▶ [Your instructions]:
Repeat the listing word for word. Leave every picture out.

▶ [Supplied material]:
== == ==
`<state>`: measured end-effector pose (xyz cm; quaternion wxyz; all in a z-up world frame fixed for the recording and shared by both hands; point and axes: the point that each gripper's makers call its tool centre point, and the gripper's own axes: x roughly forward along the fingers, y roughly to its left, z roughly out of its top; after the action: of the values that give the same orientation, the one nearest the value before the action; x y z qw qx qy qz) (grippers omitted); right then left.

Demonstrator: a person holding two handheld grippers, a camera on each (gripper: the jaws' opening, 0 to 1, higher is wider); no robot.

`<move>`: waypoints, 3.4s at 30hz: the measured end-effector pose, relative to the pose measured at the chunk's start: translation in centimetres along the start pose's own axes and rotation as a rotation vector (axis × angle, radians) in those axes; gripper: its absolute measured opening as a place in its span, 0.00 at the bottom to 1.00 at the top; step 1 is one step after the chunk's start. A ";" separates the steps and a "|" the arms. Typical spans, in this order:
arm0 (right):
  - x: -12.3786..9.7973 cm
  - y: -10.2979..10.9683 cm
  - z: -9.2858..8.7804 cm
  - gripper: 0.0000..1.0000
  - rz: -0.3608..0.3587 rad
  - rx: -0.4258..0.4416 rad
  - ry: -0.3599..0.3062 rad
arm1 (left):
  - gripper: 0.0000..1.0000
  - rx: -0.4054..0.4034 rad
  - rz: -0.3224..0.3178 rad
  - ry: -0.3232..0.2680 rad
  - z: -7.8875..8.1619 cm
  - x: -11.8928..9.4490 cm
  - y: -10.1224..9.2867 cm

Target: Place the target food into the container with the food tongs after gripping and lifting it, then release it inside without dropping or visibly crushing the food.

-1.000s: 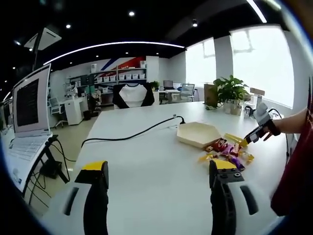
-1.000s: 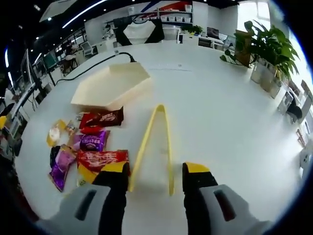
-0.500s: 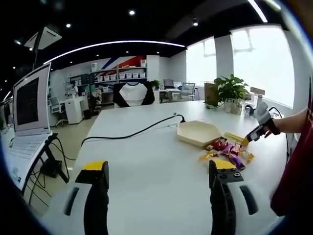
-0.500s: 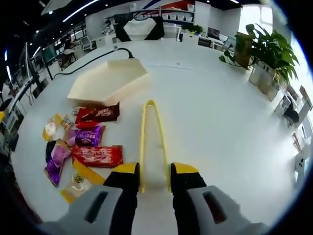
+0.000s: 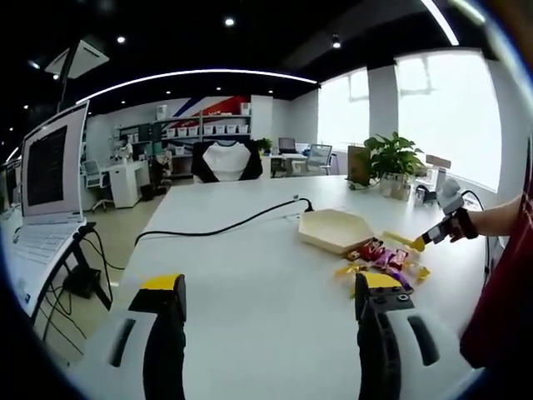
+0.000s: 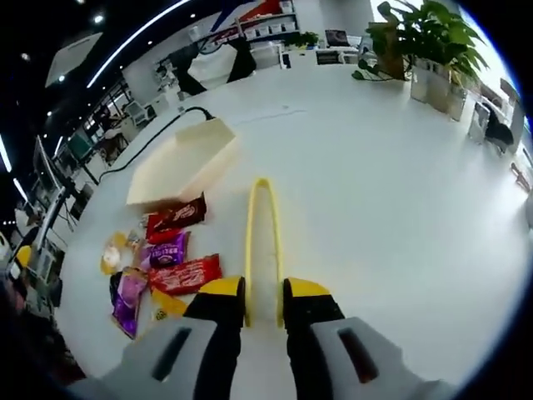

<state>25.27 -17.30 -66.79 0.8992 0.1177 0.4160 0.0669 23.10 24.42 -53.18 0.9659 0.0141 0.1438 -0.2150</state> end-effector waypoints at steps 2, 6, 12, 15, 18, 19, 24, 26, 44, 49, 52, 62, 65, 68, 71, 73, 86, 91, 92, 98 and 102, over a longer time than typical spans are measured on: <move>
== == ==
▶ [Exercise output]:
`<state>`: measured end-effector pose (xyz cm; quaternion wxyz; all in a z-up world frame fixed for the recording and shared by both hands; point and axes: the point that each gripper's makers call its tool centre point, and the gripper's own axes: x roughly forward along the fingers, y roughly to its left, z roughly out of its top; after the action: of the values that give the same orientation, the one nearest the value before the action; x y z qw qx qy qz) (grippers omitted); right then left.

Demonstrator: a person holding two handheld grippers, a camera on each (gripper: the jaws' opening, 0 to 1, higher is wider); no robot.

`<move>`: waypoints, 3.4s at 30hz: the measured end-effector pose, relative to the pose measured at the chunk's start: translation in centimetres along the start pose's own axes and rotation as a rotation vector (axis × angle, radians) in those axes; gripper: its absolute measured opening as a place in its span, 0.00 at the bottom to 1.00 at the top; step 1 is one step after the chunk's start. A ";" separates the steps and a "|" the arms. Typical spans, in this order:
arm0 (right):
  - x: -12.3786..9.7973 cm
  - y: -10.2979..10.9683 cm
  - z: -9.2858..8.7804 cm
  - gripper: 0.0000..1.0000
  - rz: -0.3608..0.3587 rad
  - rx: -0.4258..0.4416 rad
  - ry: -0.3599..0.3062 rad
arm1 (left):
  - gripper: 0.0000..1.0000
  - rx: -0.4054..0.4034 rad
  - rz: -0.3224..0.3178 rad
  - ry: -0.3232..0.2680 rad
  - z: -7.8875..8.1619 cm
  - x: -11.8928..9.4490 cm
  - y: -10.1224..9.2867 cm

Target: Place the target food into the container with the food tongs after gripping and lifting it, then release it inside without dropping or visibly crushing the food.

-1.000s: 
-1.000s: 
-0.500s: 
-0.500s: 
+0.000s: 
+0.000s: 

<state>25.27 -17.30 -66.79 0.8992 0.1177 0.4160 0.0669 23.10 24.42 -53.18 0.9659 0.0141 0.1438 -0.2150</state> end-effector waypoints at steps 2, 6, 12, 15, 18, 19, 24, 26, 44, 49, 52, 62, 65, 68, 71, 73, 86, 91, 92, 98 and 102, over a longer time than typical spans are measured on: <move>

The exercise asks for nothing more.